WFI in pharmaceutical manufacturing facilities has traditionally been produced via multiple-effect distillation (MED) and vapor compression distillation (VC) in large stainless-steel equipment. This method basically involves boiling water and allowing the steam to travel through a large column or evaporator. Water containing impurities cools more quickly and runs back into the distillation “pot,” while the purified stream travels further up the evaporator before being condensed to obtain water that meets WFI specifications for conductivity, TOC, bioburden and endotoxins. In the case of MED, this process is repeated multiple times to increase equipment efficacy and capacity.

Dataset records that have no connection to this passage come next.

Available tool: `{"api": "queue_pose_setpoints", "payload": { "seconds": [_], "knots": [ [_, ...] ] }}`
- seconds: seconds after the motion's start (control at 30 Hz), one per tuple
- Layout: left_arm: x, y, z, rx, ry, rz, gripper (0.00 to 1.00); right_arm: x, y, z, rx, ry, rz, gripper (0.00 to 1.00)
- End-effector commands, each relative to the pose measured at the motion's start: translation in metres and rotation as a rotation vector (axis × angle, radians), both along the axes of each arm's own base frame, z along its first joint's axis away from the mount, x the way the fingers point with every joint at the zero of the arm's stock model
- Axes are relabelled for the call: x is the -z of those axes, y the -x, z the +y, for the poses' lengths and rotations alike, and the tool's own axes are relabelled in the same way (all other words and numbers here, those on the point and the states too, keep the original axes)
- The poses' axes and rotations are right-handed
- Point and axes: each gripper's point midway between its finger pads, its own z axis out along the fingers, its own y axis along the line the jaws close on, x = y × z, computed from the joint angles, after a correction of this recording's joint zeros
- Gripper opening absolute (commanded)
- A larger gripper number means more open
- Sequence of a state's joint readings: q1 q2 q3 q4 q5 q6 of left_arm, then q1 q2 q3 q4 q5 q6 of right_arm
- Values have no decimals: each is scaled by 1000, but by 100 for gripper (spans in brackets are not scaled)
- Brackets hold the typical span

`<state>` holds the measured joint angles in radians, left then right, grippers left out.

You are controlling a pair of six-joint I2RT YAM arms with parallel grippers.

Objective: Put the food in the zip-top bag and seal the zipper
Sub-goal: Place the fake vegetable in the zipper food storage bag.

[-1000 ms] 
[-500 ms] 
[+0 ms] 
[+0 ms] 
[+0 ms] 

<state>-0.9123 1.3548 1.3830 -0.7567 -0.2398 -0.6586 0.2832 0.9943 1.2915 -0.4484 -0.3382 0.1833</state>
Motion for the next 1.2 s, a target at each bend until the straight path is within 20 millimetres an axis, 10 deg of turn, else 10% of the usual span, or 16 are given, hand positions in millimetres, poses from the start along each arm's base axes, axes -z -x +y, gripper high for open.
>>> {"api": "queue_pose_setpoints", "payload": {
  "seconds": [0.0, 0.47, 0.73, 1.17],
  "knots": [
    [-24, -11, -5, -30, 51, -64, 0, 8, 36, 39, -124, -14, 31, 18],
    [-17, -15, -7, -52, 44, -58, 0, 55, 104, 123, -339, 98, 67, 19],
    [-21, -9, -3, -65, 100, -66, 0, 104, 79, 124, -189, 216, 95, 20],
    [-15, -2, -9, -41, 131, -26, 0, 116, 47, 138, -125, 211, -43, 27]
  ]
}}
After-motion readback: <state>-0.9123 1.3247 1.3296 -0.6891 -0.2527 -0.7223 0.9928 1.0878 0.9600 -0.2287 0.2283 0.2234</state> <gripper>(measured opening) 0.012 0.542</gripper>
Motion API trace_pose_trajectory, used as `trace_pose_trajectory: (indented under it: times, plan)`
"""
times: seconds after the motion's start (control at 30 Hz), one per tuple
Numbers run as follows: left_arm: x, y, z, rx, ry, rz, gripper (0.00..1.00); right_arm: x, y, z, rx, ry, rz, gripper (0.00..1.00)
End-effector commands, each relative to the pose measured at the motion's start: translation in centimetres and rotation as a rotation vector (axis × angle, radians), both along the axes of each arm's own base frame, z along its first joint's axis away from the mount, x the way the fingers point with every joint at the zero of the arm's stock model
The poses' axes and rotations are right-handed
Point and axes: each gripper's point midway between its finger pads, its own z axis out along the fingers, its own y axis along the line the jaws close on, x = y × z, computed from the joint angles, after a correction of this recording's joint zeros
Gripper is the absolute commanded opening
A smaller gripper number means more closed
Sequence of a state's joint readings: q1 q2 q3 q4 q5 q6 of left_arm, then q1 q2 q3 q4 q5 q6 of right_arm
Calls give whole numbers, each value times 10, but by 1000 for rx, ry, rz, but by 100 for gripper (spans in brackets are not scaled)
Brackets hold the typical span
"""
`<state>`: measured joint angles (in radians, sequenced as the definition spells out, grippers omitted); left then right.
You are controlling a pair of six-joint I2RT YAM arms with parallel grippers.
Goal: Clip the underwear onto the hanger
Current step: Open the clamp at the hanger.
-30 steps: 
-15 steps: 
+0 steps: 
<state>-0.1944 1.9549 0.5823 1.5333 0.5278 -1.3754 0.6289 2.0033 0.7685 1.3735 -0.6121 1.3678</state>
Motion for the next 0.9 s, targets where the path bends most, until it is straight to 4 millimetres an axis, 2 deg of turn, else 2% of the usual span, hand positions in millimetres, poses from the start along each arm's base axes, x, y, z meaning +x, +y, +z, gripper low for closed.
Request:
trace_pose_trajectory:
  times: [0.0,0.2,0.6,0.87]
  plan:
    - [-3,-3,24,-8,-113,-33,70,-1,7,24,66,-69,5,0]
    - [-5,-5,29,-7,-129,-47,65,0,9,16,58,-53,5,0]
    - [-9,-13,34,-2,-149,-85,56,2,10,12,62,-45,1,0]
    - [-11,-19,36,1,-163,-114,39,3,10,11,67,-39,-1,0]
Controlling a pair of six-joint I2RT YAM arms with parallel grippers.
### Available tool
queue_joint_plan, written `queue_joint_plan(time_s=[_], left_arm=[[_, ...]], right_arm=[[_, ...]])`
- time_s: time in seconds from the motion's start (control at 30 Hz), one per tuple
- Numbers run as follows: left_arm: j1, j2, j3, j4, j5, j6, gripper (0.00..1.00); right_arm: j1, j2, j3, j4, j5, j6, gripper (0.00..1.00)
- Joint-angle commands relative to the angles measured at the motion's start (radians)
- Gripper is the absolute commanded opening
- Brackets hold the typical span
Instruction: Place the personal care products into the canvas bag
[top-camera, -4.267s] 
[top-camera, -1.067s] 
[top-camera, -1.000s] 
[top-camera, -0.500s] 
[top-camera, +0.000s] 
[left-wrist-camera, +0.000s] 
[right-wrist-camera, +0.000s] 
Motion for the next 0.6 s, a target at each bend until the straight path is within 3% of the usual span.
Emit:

Because distillation involves boiling the water, it is an effective method for removing bacteria and endotoxins. In addition, the WFI produced using this method is hot, and distribution of water at a high temperature minimizes the risk of microbial contamination after the purification process is complete.
However, due to the high temperature of the process, the water must be pretreated to remove chlorine and other contaminants that can damage the stainless-steel used to construct MED and VC distillation equipment. Generally speaking, the minimum acceptable feed water for a multiple effect distiller closely approximates compendial Purified Water (and WFI by corollary), meaning a significant reduction in scale, chlorine and ion removal is necessary before distillation. In practice, many systems used for pre-treatment of MED feedwater often produce water quality that meets WFI specifications, which makes membrane production of WFI an attractive alternative.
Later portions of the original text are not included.